──────── Supplied material ────────

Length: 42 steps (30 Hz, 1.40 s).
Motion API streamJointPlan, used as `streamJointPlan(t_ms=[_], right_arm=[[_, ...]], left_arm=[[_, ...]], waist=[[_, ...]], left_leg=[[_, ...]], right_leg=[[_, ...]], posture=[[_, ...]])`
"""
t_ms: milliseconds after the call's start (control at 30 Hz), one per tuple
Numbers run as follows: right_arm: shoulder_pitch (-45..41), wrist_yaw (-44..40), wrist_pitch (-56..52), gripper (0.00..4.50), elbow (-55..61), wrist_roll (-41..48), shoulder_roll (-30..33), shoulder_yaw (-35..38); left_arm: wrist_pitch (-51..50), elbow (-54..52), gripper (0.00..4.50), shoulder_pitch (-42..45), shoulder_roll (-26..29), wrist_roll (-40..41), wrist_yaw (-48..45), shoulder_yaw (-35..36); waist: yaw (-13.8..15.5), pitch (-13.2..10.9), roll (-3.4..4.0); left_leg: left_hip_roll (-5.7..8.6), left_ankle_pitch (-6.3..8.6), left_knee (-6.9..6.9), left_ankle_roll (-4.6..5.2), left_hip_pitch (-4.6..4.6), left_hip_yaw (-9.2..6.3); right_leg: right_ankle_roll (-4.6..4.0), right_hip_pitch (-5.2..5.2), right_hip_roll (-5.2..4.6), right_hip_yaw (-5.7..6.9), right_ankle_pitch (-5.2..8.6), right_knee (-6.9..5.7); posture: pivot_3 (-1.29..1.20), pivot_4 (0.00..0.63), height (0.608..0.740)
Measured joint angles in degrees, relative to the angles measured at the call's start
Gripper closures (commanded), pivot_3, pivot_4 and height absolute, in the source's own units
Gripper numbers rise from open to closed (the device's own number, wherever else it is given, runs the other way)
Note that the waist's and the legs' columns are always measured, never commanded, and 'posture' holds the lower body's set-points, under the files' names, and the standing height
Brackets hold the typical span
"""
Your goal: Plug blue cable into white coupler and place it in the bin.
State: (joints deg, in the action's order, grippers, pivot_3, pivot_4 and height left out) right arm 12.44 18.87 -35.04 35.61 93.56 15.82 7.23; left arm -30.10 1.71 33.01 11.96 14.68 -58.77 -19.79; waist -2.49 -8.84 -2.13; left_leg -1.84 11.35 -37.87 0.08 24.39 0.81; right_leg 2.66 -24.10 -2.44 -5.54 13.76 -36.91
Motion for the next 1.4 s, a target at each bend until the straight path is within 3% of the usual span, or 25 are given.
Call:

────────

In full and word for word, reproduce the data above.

Length: 42 steps (30 Hz, 1.40 s).
Motion API streamJointPlan, used as `streamJointPlan(t_ms=[_], right_arm=[[_, ...]], left_arm=[[_, ...]], waist=[[_, ...]], left_leg=[[_, ...]], right_leg=[[_, ...]], posture=[[_, ...]])`
"""
t_ms: milliseconds after the call's start (control at 30 Hz), one per tuple
Numbers run as follows: right_arm: shoulder_pitch (-45..41), wrist_yaw (-44..40), wrist_pitch (-56..52), gripper (0.00..4.50), elbow (-55..61), wrist_roll (-41..48), shoulder_roll (-30..33), shoulder_yaw (-35..38); left_arm: wrist_pitch (-51..50), elbow (-54..52), gripper (0.00..4.50), shoulder_pitch (-42..45), shoulder_roll (-26..29), wrist_roll (-40..41), wrist_yaw (-48..45), shoulder_yaw (-35..36); waist: yaw (-13.8..15.5), pitch (-13.2..10.9), roll (-3.4..4.0); left_leg: left_hip_roll (-5.7..8.6), left_ankle_pitch (-6.3..8.6), left_knee (-6.9..6.9), left_ankle_roll (-4.6..5.2), left_hip_pitch (-4.6..4.6), left_hip_yaw (-9.2..6.3); right_leg: right_ankle_roll (-4.6..4.0), right_hip_pitch (-5.2..5.2), right_hip_roll (-5.2..4.6), right_hip_yaw (-5.7..6.9), right_ankle_pitch (-5.2..8.6), right_knee (-6.9..5.7); posture: pivot_3 (-1.29..1.20), pivot_4 (0.00..0.63), height (0.608..0.740)
Measured joint angles in degrees, relative to the angles measured at the call's start
Gripper closures (commanded), pivot_3, pivot_4 and height absolute, in the source's own units
Gripper numbers rise from open to closed (the device's own number, wherever else it is given, runs the other way)
Note that the waist's and the legs' columns are always measured, never commanded, and 'posture' holds the lower body's set-points, under the files' names, and the standing height
Brackets hold the typical span
"""
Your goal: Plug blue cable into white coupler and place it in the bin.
State: (joints deg, in the action's order, grippers, pivot_3, pivot_4 and height left out) right arm 12.44 18.87 -35.04 35.61 93.56 15.82 7.23; left arm -30.10 1.71 33.01 11.96 14.68 -58.77 -19.79; waist -2.49 -8.84 -2.13; left_leg -1.84 11.35 -37.87 0.08 24.39 0.81; right_leg 2.66 -24.10 -2.44 -5.54 13.76 -36.91
Motion for the next 1.4 s, a target at each bend until the straight path is within 3% of the usual span, or 25 are given.
Call:

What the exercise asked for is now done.